Fig. 4 Zymograms with co-polymerized gelatin, feather keratin, casein, BSA or hemoglobin. Enzyme extracts of B. subtilis 1271, B. cereus 1268 and B. licheniformis 1269 were prepared as described in material and methods. Gel strips containing 30 ll of concentrated culture supernatant were incubated for 48 h at 37°C in 0.5 M Tris– HCl, pH 7.4. The molecular masses of the peptidases, expressed in kDa, are shown on the left

To characterize the extracellular proteolytic activities of Bacillus spp. isolates, zymogram gels containing keratin or gelatin as substrates were incubated in the absence and in the presence of proteolytic inhibitors of the four major peptidase classes (aspartic, cysteine, serine and metallopeptidase).

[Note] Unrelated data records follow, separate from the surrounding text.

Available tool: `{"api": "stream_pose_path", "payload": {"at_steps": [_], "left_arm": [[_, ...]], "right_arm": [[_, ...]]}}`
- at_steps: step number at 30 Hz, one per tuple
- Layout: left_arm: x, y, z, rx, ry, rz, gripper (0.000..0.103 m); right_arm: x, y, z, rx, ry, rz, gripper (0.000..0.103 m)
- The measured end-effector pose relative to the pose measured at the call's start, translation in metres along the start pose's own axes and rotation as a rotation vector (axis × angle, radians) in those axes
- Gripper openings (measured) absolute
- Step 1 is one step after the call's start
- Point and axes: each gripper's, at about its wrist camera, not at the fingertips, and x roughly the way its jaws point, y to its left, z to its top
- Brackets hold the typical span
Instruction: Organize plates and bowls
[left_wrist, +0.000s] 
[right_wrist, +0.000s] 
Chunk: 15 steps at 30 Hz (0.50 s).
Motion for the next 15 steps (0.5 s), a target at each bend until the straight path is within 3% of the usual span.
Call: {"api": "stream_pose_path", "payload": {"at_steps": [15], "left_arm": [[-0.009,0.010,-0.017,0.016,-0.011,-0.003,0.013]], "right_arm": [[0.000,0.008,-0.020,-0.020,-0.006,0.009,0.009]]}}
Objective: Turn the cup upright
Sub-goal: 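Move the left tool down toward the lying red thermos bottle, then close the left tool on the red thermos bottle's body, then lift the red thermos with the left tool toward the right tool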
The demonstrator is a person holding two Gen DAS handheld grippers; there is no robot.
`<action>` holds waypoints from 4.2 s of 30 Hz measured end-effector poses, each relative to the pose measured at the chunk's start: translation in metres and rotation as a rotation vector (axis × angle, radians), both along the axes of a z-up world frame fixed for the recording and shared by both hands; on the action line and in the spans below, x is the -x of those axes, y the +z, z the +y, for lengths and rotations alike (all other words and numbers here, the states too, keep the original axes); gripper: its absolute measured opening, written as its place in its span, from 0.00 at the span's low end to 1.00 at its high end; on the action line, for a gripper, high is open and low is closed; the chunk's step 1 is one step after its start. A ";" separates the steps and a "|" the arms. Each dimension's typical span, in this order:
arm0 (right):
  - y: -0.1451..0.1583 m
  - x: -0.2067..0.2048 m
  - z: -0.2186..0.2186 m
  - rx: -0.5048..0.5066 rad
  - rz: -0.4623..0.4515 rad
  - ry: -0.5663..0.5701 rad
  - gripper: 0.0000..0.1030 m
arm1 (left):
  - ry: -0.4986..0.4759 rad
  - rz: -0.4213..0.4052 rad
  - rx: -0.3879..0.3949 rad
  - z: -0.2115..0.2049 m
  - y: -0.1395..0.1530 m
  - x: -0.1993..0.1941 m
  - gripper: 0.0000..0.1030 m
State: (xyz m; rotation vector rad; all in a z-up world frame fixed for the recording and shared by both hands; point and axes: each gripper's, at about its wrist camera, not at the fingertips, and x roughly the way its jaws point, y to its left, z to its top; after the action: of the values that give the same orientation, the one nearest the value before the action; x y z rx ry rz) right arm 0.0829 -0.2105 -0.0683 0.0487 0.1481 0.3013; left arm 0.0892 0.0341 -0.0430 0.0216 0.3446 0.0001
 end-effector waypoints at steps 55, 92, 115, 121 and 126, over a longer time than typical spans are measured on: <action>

The proteolytic inhibition results showed that the profiles of the extracellular peptidases expressed by

these Bacillus spp. are composed of serine peptidases (Fig. 6). As shown in Table 1, keratinases and peptidases were strongly inhibited by PMFS. E-64 (a cysteine peptidase inhibitor), pepstatin A (an aspartic peptidase inhibitor), EDTA and 1,10-phenanthroline (metallopeptidase inhibitor or metal-dependent enzyme) did not alter significantly the behavior of the enzymes.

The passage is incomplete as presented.